*What this task involves:*
Which lines run from the one containing "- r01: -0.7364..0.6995" to the end of the material below? Retype exactly those, both ends included, and nothing else.

---

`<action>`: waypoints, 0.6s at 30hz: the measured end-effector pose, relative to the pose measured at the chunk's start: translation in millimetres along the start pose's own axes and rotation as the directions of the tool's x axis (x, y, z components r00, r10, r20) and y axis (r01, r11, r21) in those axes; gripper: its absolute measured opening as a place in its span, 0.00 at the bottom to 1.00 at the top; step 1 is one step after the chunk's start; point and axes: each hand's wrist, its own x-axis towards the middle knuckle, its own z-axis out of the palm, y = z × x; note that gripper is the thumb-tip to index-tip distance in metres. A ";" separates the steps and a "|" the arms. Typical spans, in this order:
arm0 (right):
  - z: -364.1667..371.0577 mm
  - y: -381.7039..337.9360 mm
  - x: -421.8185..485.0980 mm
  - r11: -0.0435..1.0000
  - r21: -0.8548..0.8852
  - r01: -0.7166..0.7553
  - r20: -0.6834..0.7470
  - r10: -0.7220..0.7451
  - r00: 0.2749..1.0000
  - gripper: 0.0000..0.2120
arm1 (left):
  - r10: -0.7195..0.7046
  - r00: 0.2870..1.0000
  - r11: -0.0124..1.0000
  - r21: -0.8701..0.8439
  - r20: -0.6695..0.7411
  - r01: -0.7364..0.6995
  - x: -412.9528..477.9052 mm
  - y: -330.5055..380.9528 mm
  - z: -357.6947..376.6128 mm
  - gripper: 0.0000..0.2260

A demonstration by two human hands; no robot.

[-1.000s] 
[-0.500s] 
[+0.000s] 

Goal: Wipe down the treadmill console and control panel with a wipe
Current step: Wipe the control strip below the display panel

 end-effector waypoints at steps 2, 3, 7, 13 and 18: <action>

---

*Result:*
  - r01: -0.7364..0.6995
  - x: -412.9528..477.9052 mm
  - y: -330.5055..380.9528 mm
  - z: -357.6947..376.6128 mm
  - gripper: 0.0000..0.2260

A demonstration by two human hands; no robot.

[-1.000s] 
[-0.500s] 
[+0.000s] 

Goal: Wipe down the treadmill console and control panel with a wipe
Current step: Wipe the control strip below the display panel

 end-effector waypoints at steps 2, 3, 7, 13 and 18: <action>

Nothing more is required for this exercise.